TASK PROMPT: Once the line containing "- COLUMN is" is found in the entries below, reproduce it and every line after it, stopping at and including the line containing "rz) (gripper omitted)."; reproduce nothing else, and keep each line exact.

Stored items from a collection
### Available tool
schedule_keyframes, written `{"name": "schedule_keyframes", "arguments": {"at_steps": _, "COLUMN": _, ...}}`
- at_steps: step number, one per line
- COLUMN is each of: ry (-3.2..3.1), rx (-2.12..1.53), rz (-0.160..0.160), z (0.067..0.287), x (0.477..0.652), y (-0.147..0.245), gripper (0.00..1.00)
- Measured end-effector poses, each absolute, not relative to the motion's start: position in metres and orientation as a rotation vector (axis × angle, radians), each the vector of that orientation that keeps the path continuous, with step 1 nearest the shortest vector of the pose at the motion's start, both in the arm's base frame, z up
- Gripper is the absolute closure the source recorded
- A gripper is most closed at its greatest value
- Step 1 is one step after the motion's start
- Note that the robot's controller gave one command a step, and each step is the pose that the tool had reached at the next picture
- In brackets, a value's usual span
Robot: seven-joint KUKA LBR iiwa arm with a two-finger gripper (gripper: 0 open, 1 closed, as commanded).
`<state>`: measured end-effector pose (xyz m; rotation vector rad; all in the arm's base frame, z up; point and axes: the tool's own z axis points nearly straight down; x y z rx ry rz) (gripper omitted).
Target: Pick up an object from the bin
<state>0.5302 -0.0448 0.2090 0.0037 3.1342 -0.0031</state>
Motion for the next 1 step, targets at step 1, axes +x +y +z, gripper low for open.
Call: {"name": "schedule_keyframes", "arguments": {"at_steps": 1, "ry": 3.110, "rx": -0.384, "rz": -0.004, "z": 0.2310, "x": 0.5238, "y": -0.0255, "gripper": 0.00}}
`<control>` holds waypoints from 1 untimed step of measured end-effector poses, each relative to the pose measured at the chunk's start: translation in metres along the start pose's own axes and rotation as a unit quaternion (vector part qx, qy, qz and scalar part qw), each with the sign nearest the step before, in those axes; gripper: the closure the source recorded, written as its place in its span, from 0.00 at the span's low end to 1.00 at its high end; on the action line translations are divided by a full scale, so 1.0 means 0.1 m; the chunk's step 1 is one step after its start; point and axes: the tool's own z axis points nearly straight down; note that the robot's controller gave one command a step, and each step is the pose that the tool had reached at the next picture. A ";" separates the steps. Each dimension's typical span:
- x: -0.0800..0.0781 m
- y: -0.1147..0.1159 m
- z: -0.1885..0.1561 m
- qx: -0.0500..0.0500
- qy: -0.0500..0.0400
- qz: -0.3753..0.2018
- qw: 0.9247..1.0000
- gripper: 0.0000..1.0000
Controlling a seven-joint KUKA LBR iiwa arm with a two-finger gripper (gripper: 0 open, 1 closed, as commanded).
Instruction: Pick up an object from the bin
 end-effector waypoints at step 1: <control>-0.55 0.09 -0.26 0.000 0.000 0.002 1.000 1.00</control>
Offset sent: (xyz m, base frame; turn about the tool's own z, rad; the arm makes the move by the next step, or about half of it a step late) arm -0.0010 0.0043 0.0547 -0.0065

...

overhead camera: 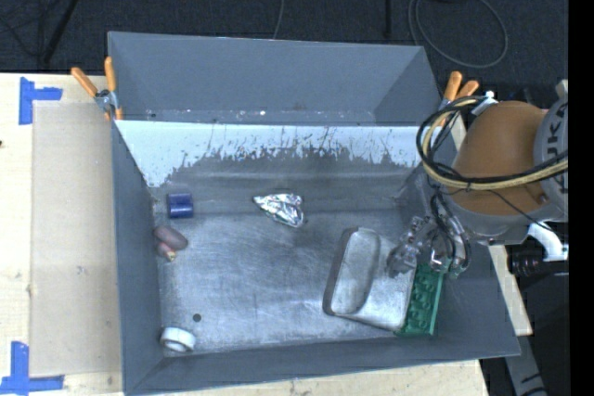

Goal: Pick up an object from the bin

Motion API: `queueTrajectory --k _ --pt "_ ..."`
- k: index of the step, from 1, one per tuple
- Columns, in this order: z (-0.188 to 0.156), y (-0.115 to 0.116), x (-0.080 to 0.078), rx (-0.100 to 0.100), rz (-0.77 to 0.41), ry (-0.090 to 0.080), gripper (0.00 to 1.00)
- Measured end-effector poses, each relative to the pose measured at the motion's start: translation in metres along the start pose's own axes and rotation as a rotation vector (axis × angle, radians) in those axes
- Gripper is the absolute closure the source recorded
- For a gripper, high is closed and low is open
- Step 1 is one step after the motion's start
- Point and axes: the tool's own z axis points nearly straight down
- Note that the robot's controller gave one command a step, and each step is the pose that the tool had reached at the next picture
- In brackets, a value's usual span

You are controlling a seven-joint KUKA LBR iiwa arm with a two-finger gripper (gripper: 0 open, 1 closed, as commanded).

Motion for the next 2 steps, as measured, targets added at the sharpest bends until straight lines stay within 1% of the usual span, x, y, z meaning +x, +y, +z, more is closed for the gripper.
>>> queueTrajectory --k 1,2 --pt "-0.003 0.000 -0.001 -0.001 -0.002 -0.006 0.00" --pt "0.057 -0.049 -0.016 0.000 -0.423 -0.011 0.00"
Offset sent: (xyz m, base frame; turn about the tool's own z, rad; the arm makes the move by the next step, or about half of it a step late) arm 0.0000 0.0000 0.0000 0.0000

RESPONSE FOR THIS EXERCISE:
- COLUMN is each of: ry (-3.2..3.1), rx (-2.12..1.53), rz (-0.160..0.160), z (0.067..0.287), x (0.477..0.652), y (-0.147..0.245), gripper (0.00..1.00)
- Measured end-effector poses, each absolute, not relative to the motion's start: position in metres and orientation as a rotation vector (axis × angle, radians), each the vector of that orientation that keeps the path continuous, with step 1 nearest the shortest vector of the pose at the motion's start, both in the arm's base frame, z up
- Gripper is the absolute closure the source recorded
- A gripper is most closed at its greatest value
- Step 1 is one step after the motion's start
- Note that the robot's controller gave one command a step, and each step is the pose that the tool had reached at the next picture
- In brackets, a value's usual span
Robot: seven-joint KUKA LBR iiwa arm with a two-finger gripper (gripper: 0 open, 1 closed, as commanded).
`<state>`: measured end-effector pose (xyz m; rotation vector rad; all in the arm's base frame, z up; point and axes: the tool's own z axis points nearly straight down; x y z rx ry rz) (gripper omitted).

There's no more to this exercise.